De forma impressionante, Gomes e Soares repetiram praticamente TODOS os mesmos motivos de desconto para todas as escolas de domingo. Uma coincidência extrema que nunca tinha visto nesses anos todos lendo cadernos de julgamento. Logo tudo o que falei da Estácio até a Unidos da Tijuca em Johnny Soares servem como uma luva para Artur Gomes…

Quanto à Vila Isabel, o julgador descontou falta de unidade temática (“alas e alegorias muito desiguais”), dificuldade de entendimento em 2 alas e outras 3 alas com solução plástica semelhante.

Já na Imperatriz, o julgador descontou que a música sertaneja deveria ser o fio condutor do enredo de acordo com o Livro Abre-alas e ao fim, o fio condutor acabou sendo a própria biografia da dupla sertaneja homenageada, “ancorada na exibição de diferentes aspectos da vida econômica e cultural do estado e Goias, terra natal dos homenageados”. Logo, não houve o adequado desenvolvimento do tema de acordo com o proposto pela escola. Aqui, nada a retocar. O Livro abre-alas é claro ao dizer que a música sertaneja será o fio condutor do enredo em um texto explicativo nas páginas 227 a 229 do Livro Abre-alas de segunda-feira. Esse texto aliás, batizado de “Histórico do Enredo”, não foi divulgado junto com a sinopse no meio do ano passado, só sendo revelado no próprio Abre-alas. Ao mesmo tempo, eu também não identifiquei a música sertaneja como fio condutor do enredo. No máximo apenas teve um setor dedicada a ela no desfile. Mais um décimo perdido pela Imperatriz por problemas na confecção do Abre-alas.

Para um julgador estreante, Gomes teve um caderno mediano, com justificativas polêmicas no domingo e dois descontos bem entendidos na segunda-feira. Alias, essa extrema coincidência de justificativas no domingo com Soares é raríssima.

3 Replies to “Justificando o Injustificável 2016: Enredo – Parte 1”

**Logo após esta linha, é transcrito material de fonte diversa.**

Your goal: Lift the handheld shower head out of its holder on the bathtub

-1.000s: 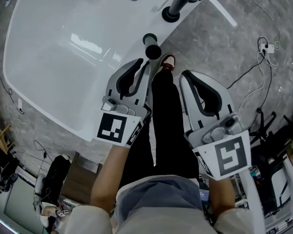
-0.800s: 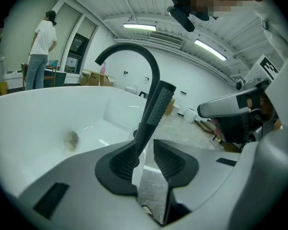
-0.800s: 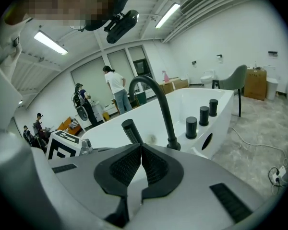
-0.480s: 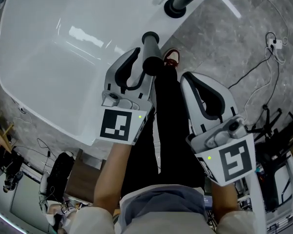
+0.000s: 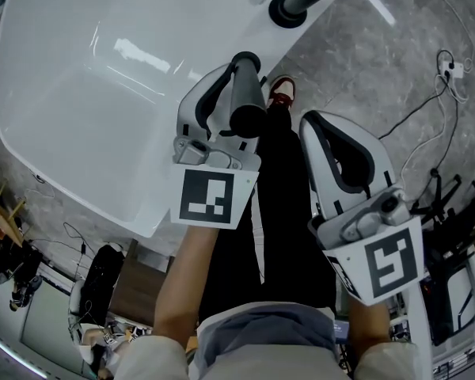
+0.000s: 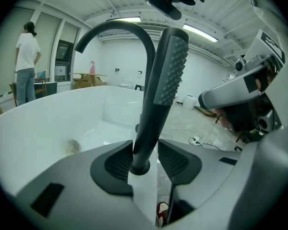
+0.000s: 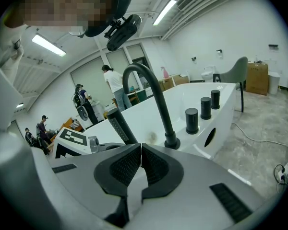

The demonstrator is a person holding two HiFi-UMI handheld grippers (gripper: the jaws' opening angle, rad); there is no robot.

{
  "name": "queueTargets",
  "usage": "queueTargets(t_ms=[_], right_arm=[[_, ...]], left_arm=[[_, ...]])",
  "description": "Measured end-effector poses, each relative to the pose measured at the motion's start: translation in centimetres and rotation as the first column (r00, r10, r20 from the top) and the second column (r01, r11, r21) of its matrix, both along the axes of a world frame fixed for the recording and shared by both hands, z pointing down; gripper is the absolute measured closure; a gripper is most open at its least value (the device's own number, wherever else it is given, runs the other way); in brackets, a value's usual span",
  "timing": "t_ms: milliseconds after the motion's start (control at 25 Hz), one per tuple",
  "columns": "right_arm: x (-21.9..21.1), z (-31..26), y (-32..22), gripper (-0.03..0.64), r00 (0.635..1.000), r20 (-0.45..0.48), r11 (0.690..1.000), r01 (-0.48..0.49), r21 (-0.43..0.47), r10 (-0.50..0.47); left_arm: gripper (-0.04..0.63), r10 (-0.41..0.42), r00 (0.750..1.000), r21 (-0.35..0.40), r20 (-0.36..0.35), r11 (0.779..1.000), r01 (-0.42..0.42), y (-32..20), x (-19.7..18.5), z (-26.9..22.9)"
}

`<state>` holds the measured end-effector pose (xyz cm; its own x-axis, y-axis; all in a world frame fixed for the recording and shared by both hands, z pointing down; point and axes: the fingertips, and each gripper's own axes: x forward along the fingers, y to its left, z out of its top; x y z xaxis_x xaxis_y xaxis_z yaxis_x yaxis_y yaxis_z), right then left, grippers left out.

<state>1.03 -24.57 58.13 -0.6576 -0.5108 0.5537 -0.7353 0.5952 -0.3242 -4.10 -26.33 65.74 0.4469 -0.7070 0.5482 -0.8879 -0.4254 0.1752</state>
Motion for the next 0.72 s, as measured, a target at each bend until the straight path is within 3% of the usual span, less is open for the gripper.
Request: queueTargets(t_ms=[720], right_arm=[[-0.07,-0.42,0.31,0.597,1.000,-0.007,1.000,-0.004,0.017,0.004]], left_arm=[[0.450,-0.045,0.999,0.009,0.022,0.999,0.044,-0.66,-0.30,0.25]])
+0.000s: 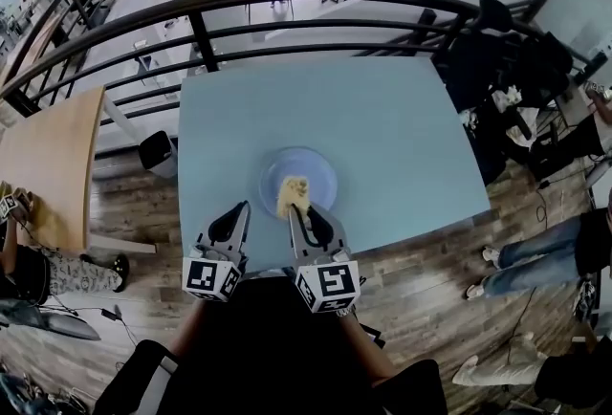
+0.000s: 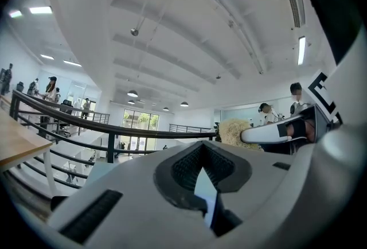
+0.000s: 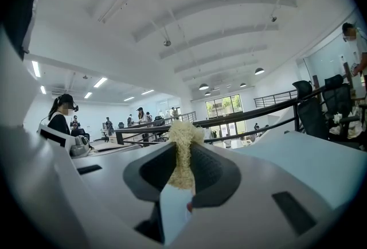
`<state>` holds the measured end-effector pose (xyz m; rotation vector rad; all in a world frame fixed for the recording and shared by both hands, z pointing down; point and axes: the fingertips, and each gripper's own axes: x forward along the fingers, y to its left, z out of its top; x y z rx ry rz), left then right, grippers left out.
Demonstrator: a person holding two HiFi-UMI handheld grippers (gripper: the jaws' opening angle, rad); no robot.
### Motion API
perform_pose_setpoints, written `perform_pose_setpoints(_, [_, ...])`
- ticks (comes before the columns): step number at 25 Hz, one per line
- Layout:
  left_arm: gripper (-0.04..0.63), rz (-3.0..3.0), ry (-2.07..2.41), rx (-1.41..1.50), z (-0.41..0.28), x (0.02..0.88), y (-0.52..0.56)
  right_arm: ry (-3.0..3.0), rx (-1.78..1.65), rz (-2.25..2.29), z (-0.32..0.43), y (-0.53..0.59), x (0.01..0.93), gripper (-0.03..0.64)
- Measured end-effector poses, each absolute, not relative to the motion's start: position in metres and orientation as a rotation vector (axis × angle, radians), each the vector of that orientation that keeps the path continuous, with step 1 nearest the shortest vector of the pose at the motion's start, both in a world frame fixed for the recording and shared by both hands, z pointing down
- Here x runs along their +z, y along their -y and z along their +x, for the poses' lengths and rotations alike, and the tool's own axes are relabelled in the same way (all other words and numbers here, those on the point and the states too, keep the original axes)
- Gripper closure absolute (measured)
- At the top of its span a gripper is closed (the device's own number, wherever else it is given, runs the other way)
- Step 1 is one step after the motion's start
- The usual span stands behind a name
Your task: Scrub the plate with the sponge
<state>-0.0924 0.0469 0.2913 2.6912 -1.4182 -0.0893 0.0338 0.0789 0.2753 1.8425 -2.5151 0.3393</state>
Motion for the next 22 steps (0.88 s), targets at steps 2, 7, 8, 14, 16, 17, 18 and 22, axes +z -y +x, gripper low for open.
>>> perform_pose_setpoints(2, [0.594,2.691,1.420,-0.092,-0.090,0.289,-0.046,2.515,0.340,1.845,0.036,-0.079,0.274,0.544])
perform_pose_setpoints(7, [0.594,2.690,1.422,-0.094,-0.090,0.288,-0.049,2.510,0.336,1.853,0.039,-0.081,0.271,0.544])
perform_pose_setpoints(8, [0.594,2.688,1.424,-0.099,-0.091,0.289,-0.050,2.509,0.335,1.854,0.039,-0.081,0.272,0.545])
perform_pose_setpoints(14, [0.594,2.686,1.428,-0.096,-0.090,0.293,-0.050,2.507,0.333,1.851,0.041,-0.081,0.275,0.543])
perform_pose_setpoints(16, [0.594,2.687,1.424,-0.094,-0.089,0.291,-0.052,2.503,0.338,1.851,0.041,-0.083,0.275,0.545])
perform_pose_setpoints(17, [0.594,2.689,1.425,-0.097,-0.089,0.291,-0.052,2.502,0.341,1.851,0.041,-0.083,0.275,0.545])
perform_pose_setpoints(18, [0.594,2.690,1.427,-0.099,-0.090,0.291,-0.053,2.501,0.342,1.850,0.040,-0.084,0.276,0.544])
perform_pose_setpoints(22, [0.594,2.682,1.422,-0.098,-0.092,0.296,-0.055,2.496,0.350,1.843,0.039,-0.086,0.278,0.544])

    1. Igor, esqueci por que abordarei o motivo na parte 2 que também descontou o mesmo motivo, mas foi a falta de uma marionete prevista na ala 2 segundo o Livro Abre-alas

  1. Após ler esta série é complicado dar crédito a qualquer título e classificação do Carnaval Carioca. O que vale é a arte e a emoção mesmo.